> _Work order_
Work through the data line by line, gathering every line that has the word "Trace".
--- Records provided Enclosed Below ---
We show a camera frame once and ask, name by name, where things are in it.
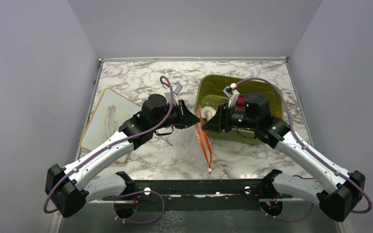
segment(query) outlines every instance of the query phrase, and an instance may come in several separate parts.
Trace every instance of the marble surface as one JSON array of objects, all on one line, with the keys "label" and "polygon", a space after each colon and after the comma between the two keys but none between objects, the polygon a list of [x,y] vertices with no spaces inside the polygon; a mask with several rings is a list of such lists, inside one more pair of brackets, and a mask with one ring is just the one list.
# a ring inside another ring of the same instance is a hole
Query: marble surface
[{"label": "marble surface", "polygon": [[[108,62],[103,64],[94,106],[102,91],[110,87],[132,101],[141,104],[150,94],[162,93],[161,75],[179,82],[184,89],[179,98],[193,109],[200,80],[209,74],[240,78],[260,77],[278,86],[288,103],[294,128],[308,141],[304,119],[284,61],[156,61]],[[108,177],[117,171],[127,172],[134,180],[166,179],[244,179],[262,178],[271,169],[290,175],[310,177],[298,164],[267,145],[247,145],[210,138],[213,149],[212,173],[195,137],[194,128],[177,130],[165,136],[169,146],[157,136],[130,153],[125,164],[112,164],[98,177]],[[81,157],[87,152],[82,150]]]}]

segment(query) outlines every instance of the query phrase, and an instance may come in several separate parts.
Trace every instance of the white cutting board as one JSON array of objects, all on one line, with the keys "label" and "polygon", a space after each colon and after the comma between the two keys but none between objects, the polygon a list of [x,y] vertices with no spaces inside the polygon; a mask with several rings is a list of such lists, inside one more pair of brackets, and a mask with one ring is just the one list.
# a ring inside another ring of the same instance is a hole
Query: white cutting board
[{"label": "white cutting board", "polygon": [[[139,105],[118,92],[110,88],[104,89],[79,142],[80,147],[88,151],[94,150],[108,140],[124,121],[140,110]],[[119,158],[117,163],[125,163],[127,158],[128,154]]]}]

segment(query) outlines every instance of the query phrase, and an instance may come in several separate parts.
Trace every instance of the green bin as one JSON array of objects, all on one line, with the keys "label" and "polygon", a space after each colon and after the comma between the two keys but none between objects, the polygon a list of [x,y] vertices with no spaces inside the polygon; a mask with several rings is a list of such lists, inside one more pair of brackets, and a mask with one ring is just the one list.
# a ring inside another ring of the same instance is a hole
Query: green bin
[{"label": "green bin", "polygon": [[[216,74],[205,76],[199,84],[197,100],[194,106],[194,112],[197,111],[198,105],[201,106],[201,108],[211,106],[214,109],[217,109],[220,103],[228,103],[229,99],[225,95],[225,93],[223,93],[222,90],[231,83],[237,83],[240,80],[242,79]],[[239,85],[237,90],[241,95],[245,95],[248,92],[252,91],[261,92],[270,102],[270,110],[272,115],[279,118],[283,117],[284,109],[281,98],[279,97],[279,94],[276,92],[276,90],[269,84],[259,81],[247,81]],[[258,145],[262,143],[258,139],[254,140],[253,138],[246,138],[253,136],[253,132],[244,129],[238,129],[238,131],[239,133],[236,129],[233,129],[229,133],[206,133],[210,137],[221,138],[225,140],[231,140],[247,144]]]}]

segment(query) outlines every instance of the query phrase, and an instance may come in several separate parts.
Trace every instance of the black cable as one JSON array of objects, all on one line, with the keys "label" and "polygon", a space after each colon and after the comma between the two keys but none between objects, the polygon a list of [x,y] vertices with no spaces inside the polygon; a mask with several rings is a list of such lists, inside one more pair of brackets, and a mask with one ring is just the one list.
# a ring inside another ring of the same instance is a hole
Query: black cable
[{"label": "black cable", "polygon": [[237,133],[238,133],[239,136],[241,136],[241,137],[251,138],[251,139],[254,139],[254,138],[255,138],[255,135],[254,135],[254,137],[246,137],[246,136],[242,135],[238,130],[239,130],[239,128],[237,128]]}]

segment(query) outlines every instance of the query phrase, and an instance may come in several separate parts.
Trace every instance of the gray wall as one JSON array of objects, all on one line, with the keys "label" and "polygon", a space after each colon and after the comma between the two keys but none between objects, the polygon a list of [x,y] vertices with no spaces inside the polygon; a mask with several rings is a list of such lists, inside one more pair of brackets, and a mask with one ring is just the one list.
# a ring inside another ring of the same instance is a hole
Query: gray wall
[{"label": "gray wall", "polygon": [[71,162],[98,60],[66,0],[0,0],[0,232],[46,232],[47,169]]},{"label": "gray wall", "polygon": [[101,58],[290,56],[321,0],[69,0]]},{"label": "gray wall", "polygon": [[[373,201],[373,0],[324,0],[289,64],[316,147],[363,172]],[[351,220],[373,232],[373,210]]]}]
--- End of Enclosed Records provided ---
--- Records provided Enclosed Below ---
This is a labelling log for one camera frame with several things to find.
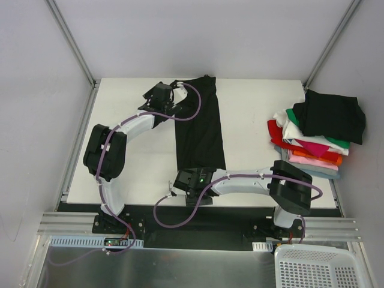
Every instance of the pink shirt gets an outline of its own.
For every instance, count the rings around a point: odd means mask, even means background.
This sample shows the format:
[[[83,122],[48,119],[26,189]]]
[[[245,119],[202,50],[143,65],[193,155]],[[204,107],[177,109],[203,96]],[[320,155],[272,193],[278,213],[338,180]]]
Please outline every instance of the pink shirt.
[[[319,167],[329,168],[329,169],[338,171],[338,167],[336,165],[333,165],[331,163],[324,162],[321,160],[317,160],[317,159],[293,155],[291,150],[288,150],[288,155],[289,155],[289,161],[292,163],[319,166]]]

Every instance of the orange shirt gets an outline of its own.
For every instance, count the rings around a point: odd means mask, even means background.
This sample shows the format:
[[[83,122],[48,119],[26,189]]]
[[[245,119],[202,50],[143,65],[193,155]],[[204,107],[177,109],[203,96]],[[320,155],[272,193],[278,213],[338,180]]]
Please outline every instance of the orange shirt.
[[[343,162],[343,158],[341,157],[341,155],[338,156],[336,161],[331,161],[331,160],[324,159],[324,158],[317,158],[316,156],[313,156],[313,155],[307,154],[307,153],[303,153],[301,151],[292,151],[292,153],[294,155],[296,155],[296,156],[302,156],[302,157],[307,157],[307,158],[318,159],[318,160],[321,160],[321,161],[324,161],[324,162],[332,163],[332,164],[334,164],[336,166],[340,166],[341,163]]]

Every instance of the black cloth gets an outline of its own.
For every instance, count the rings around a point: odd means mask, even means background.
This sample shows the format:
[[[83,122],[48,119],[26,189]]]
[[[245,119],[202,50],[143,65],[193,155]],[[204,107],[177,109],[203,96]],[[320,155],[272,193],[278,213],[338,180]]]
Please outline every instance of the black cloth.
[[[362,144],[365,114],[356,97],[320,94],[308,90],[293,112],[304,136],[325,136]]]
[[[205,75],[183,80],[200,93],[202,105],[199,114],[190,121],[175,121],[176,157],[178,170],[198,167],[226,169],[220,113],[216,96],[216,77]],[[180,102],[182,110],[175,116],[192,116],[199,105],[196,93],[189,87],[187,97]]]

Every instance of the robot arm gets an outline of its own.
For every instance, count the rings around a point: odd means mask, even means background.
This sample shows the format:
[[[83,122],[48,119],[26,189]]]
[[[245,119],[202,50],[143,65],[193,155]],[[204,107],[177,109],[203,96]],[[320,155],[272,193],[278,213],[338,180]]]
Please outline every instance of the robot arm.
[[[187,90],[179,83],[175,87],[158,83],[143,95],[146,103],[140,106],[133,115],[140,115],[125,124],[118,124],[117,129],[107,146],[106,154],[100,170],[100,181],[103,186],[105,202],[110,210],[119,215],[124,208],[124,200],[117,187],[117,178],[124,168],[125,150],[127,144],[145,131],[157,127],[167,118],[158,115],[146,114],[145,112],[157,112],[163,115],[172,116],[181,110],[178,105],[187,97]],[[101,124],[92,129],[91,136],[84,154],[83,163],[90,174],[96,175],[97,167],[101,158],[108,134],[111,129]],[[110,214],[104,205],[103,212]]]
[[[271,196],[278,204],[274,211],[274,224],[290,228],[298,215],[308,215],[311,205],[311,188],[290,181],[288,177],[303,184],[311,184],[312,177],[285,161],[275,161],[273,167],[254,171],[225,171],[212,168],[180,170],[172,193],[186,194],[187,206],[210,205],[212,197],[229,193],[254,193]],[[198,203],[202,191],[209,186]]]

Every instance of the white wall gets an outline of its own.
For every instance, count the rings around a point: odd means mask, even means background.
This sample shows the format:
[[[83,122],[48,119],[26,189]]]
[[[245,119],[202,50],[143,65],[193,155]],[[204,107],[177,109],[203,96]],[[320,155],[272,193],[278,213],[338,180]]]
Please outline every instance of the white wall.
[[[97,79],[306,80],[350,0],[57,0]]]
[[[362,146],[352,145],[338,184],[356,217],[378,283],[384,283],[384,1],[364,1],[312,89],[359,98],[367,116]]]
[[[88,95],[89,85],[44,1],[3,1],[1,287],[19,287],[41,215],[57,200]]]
--- End of Enclosed Records provided ---
> _Solved problem_
Trace every instance of the marble surface as one JSON array of objects, all on one line, with the keys "label" and "polygon", a space after each colon and after the comma between the two keys but none between objects, the polygon a list of [x,y] vertices with no spaces inside the polygon; a mask with several rings is a list of such lists, inside one more pair of brackets, and a mask with one ring is just the one list.
Trace every instance of the white cutting board as one JSON array of objects, all on one line, with the keys "label" and "polygon", a space after each colon and after the comma between the two keys but none between objects, the polygon a list of [x,y] vertices with no spaces inside the polygon; a mask with several rings is a list of such lists, inside one more pair of brackets, and a mask with one ring is just the one list.
Trace every instance of the green bin as one JSON array of objects, all on one line, with the keys "label" and "polygon", a space after each colon and after the comma between the two keys but none between objects, the polygon a list of [x,y] vertices with no spaces inside the polygon; a mask with several rings is a list of such lists, inside one more pair of brackets, and a mask with one ring is just the one list.
Trace every instance of the black cable as one JSON array of objects, all on one line, with the keys "label" and "polygon", a space after each colon and after the comma between the two keys but none between objects, the polygon a list of [x,y] vertices with no spaces inside the polygon; a mask with several rings is a list of such lists, inside one more pair of brackets, and a mask with one ring is just the one list.
Trace every instance of the gray wall as one JSON array of objects, all on one line, with the keys "label" and "polygon", a space after each colon and after the comma between the two keys but none between objects, the polygon a list of [x,y] vertices with no spaces inside the polygon; a mask with several rings is a list of such lists, inside one more pair of brackets, and a mask with one ring is just the one list.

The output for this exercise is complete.